▶ **Exercise details**: Would you set down every entry shown below, precisely as written?

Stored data

____

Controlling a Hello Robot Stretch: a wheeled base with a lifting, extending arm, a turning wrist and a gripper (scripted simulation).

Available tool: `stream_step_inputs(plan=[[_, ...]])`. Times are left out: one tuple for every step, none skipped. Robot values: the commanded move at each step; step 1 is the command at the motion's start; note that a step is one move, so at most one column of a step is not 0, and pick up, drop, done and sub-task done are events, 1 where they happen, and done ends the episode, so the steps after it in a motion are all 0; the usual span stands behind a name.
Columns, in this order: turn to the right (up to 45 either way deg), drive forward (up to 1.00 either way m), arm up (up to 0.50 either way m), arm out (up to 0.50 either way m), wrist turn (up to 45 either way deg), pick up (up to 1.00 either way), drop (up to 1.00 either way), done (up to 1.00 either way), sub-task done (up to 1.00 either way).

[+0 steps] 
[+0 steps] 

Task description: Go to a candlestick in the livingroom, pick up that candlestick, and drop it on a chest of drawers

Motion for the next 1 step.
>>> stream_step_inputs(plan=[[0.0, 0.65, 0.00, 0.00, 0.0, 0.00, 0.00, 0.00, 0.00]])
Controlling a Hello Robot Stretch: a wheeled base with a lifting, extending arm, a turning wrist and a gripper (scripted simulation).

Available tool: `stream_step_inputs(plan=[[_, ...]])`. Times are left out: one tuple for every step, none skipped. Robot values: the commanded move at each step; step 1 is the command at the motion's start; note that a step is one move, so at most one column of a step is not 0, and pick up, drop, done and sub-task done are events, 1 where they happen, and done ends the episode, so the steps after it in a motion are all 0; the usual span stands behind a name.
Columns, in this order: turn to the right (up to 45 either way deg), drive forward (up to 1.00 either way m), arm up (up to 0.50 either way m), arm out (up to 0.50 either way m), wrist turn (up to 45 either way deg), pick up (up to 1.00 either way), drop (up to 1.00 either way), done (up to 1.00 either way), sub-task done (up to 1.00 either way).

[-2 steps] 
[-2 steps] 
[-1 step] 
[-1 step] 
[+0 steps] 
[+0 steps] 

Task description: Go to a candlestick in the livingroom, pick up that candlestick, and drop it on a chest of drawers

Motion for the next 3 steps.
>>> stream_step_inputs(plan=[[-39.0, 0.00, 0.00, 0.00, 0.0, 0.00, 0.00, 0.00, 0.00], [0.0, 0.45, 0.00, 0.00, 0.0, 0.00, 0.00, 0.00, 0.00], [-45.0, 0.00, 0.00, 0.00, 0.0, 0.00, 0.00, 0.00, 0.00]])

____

▶ **Your response**:
Controlling a Hello Robot Stretch: a wheeled base with a lifting, extending arm, a turning wrist and a gripper (scripted simulation).

Available tool: `stream_step_inputs(plan=[[_, ...]])`. Times are left out: one tuple for every step, none skipped. Robot values: the commanded move at each step; step 1 is the command at the motion's start; note that a step is one move, so at most one column of a step is not 0, and pick up, drop, done and sub-task done are events, 1 where they happen, and done ends the episode, so the steps after it in a motion are all 0; the usual span stands behind a name.
Columns, in this order: turn to the right (up to 45 either way deg), drive forward (up to 1.00 either way m), arm up (up to 0.50 either way m), arm out (up to 0.50 either way m), wrist turn (up to 45 either way deg), pick up (up to 1.00 either way), drop (up to 1.00 either way), done (up to 1.00 either way), sub-task done (up to 1.00 either way).

[+0 steps] 
[+0 steps] 

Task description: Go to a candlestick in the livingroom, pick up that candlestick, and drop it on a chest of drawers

Motion for the next 1 step.
>>> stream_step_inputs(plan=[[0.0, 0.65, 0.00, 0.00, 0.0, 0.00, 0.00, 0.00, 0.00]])
Controlling a Hello Robot Stretch: a wheeled base with a lifting, extending arm, a turning wrist and a gripper (scripted simulation).

Available tool: `stream_step_inputs(plan=[[_, ...]])`. Times are left out: one tuple for every step, none skipped. Robot values: the commanded move at each step; step 1 is the command at the motion's start; note that a step is one move, so at most one column of a step is not 0, and pick up, drop, done and sub-task done are events, 1 where they happen, and done ends the episode, so the steps after it in a motion are all 0; the usual span stands behind a name.
Columns, in this order: turn to the right (up to 45 either way deg), drive forward (up to 1.00 either way m), arm up (up to 0.50 either way m), arm out (up to 0.50 either way m), wrist turn (up to 45 either way deg), pick up (up to 1.00 either way), drop (up to 1.00 either way), done (up to 1.00 either way), sub-task done (up to 1.00 either way).

[-2 steps] 
[-2 steps] 
[-1 step] 
[-1 step] 
[+0 steps] 
[+0 steps] 

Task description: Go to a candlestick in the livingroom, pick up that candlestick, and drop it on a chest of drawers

Motion for the next 3 steps.
>>> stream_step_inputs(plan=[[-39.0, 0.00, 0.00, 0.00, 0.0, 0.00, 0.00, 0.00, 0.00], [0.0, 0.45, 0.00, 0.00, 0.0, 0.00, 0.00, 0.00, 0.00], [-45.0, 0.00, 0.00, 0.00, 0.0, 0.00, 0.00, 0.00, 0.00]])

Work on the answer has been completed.